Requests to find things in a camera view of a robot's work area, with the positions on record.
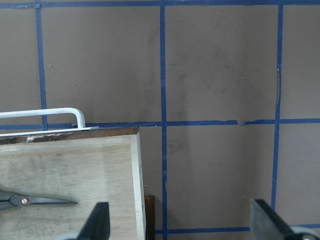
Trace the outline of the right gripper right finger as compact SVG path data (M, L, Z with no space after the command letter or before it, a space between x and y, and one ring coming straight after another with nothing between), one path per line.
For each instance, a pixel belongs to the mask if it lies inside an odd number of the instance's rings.
M298 236L263 200L250 200L250 230L256 240L297 240Z

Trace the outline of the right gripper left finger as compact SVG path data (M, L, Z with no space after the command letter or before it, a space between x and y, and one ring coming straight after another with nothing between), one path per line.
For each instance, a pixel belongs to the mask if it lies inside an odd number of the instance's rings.
M108 202L98 202L82 227L79 240L108 240L111 234Z

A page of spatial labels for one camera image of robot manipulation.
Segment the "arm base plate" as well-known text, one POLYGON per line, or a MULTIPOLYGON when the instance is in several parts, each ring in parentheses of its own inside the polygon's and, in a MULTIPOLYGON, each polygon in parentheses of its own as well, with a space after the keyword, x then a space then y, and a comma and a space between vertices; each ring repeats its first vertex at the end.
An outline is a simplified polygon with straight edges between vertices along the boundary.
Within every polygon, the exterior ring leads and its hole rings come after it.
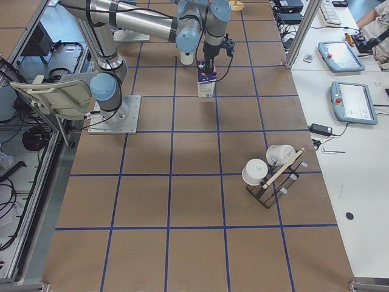
POLYGON ((102 111, 91 116, 90 134, 136 134, 139 118, 141 96, 131 95, 122 97, 122 105, 109 119, 112 113, 102 111))

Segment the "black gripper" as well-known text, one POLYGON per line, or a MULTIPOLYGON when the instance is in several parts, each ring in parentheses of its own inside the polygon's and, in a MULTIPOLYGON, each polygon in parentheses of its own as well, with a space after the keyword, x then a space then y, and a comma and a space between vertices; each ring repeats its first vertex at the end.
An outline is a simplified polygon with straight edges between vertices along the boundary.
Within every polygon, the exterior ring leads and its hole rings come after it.
POLYGON ((213 60, 214 58, 219 54, 220 51, 220 45, 213 46, 209 44, 208 42, 205 42, 203 45, 203 53, 205 60, 202 62, 203 65, 203 72, 207 74, 212 74, 214 71, 213 68, 213 60))

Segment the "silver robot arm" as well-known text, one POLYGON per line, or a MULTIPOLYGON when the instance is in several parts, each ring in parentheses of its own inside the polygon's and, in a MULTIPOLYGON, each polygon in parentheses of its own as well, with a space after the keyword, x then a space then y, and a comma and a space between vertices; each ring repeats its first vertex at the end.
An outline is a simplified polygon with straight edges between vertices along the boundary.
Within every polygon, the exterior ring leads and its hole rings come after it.
POLYGON ((128 29, 116 29, 113 31, 113 39, 116 43, 141 43, 149 42, 150 36, 128 29))
POLYGON ((110 122, 125 117, 122 82, 125 61, 117 51, 118 42, 148 41, 151 37, 174 43, 181 63, 196 64, 198 82, 220 81, 214 59, 224 49, 232 58, 234 42, 226 32, 231 6, 227 1, 175 1, 177 13, 167 15, 137 6, 135 1, 59 1, 80 23, 101 73, 90 89, 102 118, 110 122))

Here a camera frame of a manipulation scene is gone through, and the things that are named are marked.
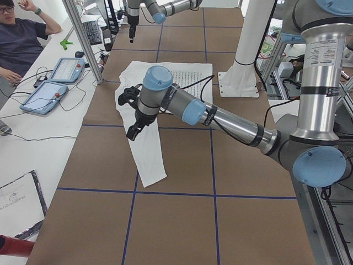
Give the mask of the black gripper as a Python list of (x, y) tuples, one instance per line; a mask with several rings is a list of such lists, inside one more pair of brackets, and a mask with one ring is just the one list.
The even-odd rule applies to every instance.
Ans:
[(136, 122), (129, 127), (126, 137), (130, 140), (135, 141), (139, 133), (142, 132), (145, 126), (149, 126), (156, 119), (156, 114), (149, 115), (141, 112), (139, 109), (135, 110)]
[(133, 22), (130, 23), (130, 30), (129, 30), (129, 33), (130, 33), (130, 34), (129, 34), (130, 43), (133, 43), (133, 42), (134, 42), (136, 27), (137, 27), (137, 24), (136, 24), (136, 23), (133, 23)]

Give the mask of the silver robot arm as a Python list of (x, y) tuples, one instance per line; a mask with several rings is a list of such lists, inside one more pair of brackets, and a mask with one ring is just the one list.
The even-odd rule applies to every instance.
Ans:
[(153, 66), (140, 87), (125, 89), (118, 98), (120, 105), (135, 110), (136, 122), (127, 137), (134, 140), (165, 109), (185, 123), (202, 123), (259, 148), (308, 186), (326, 187), (340, 180), (348, 166), (333, 127), (345, 39), (352, 31), (352, 2), (293, 1), (285, 6), (282, 32), (299, 34), (306, 49), (298, 115), (283, 116), (281, 131), (192, 96), (172, 81), (167, 68)]
[(149, 11), (152, 19), (156, 24), (163, 24), (166, 17), (172, 16), (176, 13), (180, 13), (185, 10), (191, 10), (198, 8), (202, 0), (183, 0), (183, 1), (171, 1), (169, 3), (159, 5), (157, 1), (140, 1), (130, 0), (127, 1), (127, 7), (125, 9), (127, 13), (127, 22), (130, 25), (129, 38), (130, 43), (133, 43), (136, 27), (139, 24), (140, 17), (140, 5), (143, 3)]

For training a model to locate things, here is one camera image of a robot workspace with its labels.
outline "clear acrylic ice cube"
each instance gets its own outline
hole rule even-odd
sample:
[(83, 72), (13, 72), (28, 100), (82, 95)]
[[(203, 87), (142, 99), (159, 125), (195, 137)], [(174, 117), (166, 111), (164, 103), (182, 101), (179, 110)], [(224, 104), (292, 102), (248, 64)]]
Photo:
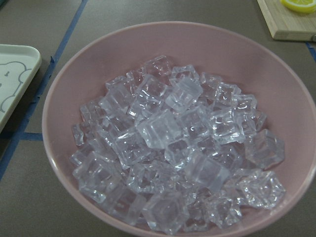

▸ **What to work on**:
The finished answer is an exact repetition of the listing, with every picture removed.

▸ **Answer to this task**:
Requests to find things in a camera view of a robot's work area, with the positions on record.
Trace the outline of the right gripper right finger as compact SVG path data (M, L, Z with no space after the command letter or before it, a space between x and y, and one ring coming straight after another with nothing between), one path per line.
For each instance, a pixel belongs to the mask if it lies inside an odd number of the instance's rings.
M298 236L263 200L250 200L250 230L256 240L297 240Z

Trace the outline of the right gripper left finger as compact SVG path data (M, L, Z with no space after the command letter or before it, a space between x and y, and one ring coming straight after another with nothing between), one path per line.
For each instance, a pixel belongs to the mask if it lies inside an odd number of the instance's rings.
M108 202L98 202L82 227L79 240L108 240L111 234Z

A page of spatial labels for one camera image of robot manipulation.
Segment the "arm base plate" as well-known text, one POLYGON per line, or a MULTIPOLYGON when the instance is in several parts, each ring in parentheses of its own inside the polygon's and, in a MULTIPOLYGON, each polygon in parentheses of its own as well, with a space after the keyword, x then a space then y, and a comma and a space between vertices; each ring repeats its first vertex at the end.
An outline is a simplified polygon with straight edges between vertices along the boundary.
Within every polygon, the exterior ring leads and its hole rings come after it.
POLYGON ((102 111, 91 116, 90 134, 136 134, 139 118, 141 96, 131 95, 122 97, 122 105, 109 119, 112 113, 102 111))

Segment the "black gripper" as well-known text, one POLYGON per line, or a MULTIPOLYGON when the instance is in several parts, each ring in parentheses of its own inside the polygon's and, in a MULTIPOLYGON, each polygon in parentheses of its own as well, with a space after the keyword, x then a space then y, and a comma and a space between vertices; each ring repeats its first vertex at the end.
An outline is a simplified polygon with straight edges between vertices along the boundary.
Within every polygon, the exterior ring leads and its hole rings come after it.
POLYGON ((213 60, 214 58, 219 54, 220 51, 220 45, 213 46, 209 44, 208 42, 205 42, 203 45, 203 53, 205 60, 202 62, 203 65, 203 72, 207 74, 212 74, 214 71, 213 68, 213 60))

Segment the "silver robot arm" as well-known text, one POLYGON per line, or a MULTIPOLYGON when the instance is in several parts, each ring in parentheses of its own inside the polygon's and, in a MULTIPOLYGON, each polygon in parentheses of its own as well, with a space after the keyword, x then a space then y, and a comma and a space between vertices; each ring repeats its first vertex at the end.
An outline is a simplified polygon with straight edges between vertices along the boundary.
Within every polygon, the exterior ring leads and its hole rings come after it.
POLYGON ((128 29, 116 29, 113 31, 113 39, 116 43, 141 43, 149 42, 150 36, 128 29))
POLYGON ((110 122, 125 117, 122 82, 125 61, 117 51, 118 42, 148 41, 151 37, 174 43, 181 63, 196 64, 198 82, 220 81, 214 59, 224 49, 232 58, 234 42, 226 32, 231 6, 227 1, 175 1, 177 13, 167 15, 137 6, 135 1, 59 1, 80 23, 101 73, 90 89, 102 118, 110 122))

Here a camera frame of a manipulation scene is gone through, and the things that are named are marked.
Give the mask of the black gripper as a Python list of (x, y) tuples, one instance per line; a mask with several rings is a list of such lists, inside one more pair of brackets, and a mask with one ring is just the one list.
The even-odd rule applies to every instance.
Ans:
[(136, 122), (129, 127), (126, 137), (130, 140), (135, 141), (139, 133), (142, 132), (145, 126), (149, 126), (156, 119), (156, 114), (149, 115), (141, 112), (139, 109), (135, 110)]
[(133, 22), (130, 23), (130, 30), (129, 30), (129, 33), (130, 33), (130, 34), (129, 34), (130, 43), (133, 43), (133, 42), (134, 42), (136, 27), (137, 27), (137, 24), (136, 24), (136, 23), (133, 23)]

Give the mask of the silver robot arm as a Python list of (x, y) tuples, one instance per line; a mask with several rings is a list of such lists, inside one more pair of brackets, and a mask with one ring is just the one list.
The even-odd rule applies to every instance.
Ans:
[(153, 66), (140, 87), (125, 89), (118, 98), (120, 105), (135, 110), (136, 122), (127, 137), (134, 140), (165, 109), (185, 123), (202, 123), (259, 148), (308, 186), (326, 187), (340, 180), (348, 166), (333, 127), (345, 39), (352, 31), (352, 2), (293, 1), (285, 6), (282, 32), (299, 34), (306, 49), (298, 115), (283, 116), (281, 131), (192, 96), (172, 81), (167, 68)]
[(149, 11), (152, 19), (156, 24), (163, 24), (166, 17), (172, 16), (176, 13), (180, 13), (185, 10), (191, 10), (198, 8), (202, 0), (183, 0), (183, 1), (171, 1), (169, 3), (159, 5), (157, 1), (140, 1), (130, 0), (127, 1), (127, 7), (125, 9), (127, 13), (127, 22), (130, 25), (129, 38), (130, 43), (133, 43), (136, 27), (139, 24), (140, 17), (140, 5), (143, 3)]

For training a model to locate things, here is one camera image of a robot workspace with its labels.
outline "clear acrylic ice cube"
each instance gets its own outline
hole rule even-odd
sample:
[(83, 72), (13, 72), (28, 100), (82, 95)]
[[(203, 87), (142, 99), (159, 125), (195, 137)], [(174, 117), (166, 111), (164, 103), (182, 101), (179, 110)], [(224, 104), (292, 102), (248, 64)]]
Photo:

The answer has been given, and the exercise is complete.